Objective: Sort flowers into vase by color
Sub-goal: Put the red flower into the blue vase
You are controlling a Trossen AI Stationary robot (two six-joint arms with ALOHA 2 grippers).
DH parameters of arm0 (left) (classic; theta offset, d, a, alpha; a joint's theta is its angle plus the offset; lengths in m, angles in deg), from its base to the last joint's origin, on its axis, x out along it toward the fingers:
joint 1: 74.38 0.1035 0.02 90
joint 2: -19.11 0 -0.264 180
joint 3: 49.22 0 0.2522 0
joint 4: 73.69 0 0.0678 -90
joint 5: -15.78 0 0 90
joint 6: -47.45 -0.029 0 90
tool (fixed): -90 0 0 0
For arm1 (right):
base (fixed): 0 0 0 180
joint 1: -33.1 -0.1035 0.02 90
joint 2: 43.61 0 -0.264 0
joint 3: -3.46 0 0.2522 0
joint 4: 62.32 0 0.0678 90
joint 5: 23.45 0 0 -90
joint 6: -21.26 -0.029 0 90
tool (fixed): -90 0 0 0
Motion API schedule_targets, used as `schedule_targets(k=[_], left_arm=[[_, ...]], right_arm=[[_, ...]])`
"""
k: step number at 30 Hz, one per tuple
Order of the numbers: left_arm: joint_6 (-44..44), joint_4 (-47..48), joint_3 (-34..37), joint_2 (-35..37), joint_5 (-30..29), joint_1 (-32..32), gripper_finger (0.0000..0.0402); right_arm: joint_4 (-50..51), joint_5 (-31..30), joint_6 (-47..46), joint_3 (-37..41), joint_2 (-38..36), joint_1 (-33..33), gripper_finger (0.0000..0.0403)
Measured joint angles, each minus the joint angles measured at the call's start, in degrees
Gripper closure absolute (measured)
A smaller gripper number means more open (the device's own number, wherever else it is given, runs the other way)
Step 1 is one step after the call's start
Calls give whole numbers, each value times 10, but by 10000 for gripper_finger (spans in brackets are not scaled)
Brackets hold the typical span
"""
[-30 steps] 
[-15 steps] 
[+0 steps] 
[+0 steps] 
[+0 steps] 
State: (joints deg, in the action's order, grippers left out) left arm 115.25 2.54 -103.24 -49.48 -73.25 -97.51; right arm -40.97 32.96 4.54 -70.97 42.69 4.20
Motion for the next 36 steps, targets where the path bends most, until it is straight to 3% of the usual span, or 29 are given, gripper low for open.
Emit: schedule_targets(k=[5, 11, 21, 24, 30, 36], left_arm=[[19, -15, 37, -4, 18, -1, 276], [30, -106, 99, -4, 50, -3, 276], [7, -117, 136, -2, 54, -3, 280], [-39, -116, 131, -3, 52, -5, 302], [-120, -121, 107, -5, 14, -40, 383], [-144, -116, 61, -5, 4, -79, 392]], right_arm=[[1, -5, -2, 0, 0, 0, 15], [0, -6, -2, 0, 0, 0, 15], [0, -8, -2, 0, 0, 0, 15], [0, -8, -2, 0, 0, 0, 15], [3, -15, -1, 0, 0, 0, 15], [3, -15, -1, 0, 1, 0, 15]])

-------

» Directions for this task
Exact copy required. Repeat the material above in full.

» Answer area
Objective: Sort flowers into vase by color
Sub-goal: Put the red flower into the blue vase
You are controlling a Trossen AI Stationary robot (two six-joint arms with ALOHA 2 grippers).
DH parameters of arm0 (left) (classic; theta offset, d, a, alpha; a joint's theta is its angle plus the offset; lengths in m, angles in deg), from its base to the last joint's origin, on its axis, x out along it toward the fingers:
joint 1: 74.38 0.1035 0.02 90
joint 2: -19.11 0 -0.264 180
joint 3: 49.22 0 0.2522 0
joint 4: 73.69 0 0.0678 -90
joint 5: -15.78 0 0 90
joint 6: -47.45 -0.029 0 90
tool (fixed): -90 0 0 0
For arm1 (right):
base (fixed): 0 0 0 180
joint 1: -33.1 -0.1035 0.02 90
joint 2: 43.61 0 -0.264 0
joint 3: -3.46 0 0.2522 0
joint 4: 62.32 0 0.0678 90
joint 5: 23.45 0 0 -90
joint 6: -21.26 -0.029 0 90
tool (fixed): -90 0 0 0
Motion API schedule_targets, used as `schedule_targets(k=[_], left_arm=[[_, ...]], right_arm=[[_, ...]])`
"""
k: step number at 30 Hz, one per tuple
Order of the numbers: left_arm: joint_6 (-44..44), joint_4 (-47..48), joint_3 (-34..37), joint_2 (-35..37), joint_5 (-30..29), joint_1 (-32..32), gripper_finger (0.0000..0.0402); right_arm: joint_4 (-50..51), joint_5 (-31..30), joint_6 (-47..46), joint_3 (-37..41), joint_2 (-38..36), joint_1 (-33..33), gripper_finger (0.0000..0.0403)
Measured joint angles, each minus the joint angles measured at the call's start, in degrees
Gripper closure absolute (measured)
A smaller gripper number means more open (the device's own number, wherever else it is given, runs the other way)
Step 1 is one step after the call's start
Calls give whole numbers, each value times 10, but by 10000 for gripper_finger (spans in brackets are not scaled)
Brackets hold the typical span
"""
[-30 steps] 
[-15 steps] 
[+0 steps] 
[+0 steps] 
[+0 steps] 
State: (joints deg, in the action's order, grippers left out) left arm 115.25 2.54 -103.24 -49.48 -73.25 -97.51; right arm -40.97 32.96 4.54 -70.97 42.69 4.20
Motion for the next 36 steps, targets where the path bends most, until it is straight to 3% of the usual span, or 29 are given, gripper low for open.
Emit: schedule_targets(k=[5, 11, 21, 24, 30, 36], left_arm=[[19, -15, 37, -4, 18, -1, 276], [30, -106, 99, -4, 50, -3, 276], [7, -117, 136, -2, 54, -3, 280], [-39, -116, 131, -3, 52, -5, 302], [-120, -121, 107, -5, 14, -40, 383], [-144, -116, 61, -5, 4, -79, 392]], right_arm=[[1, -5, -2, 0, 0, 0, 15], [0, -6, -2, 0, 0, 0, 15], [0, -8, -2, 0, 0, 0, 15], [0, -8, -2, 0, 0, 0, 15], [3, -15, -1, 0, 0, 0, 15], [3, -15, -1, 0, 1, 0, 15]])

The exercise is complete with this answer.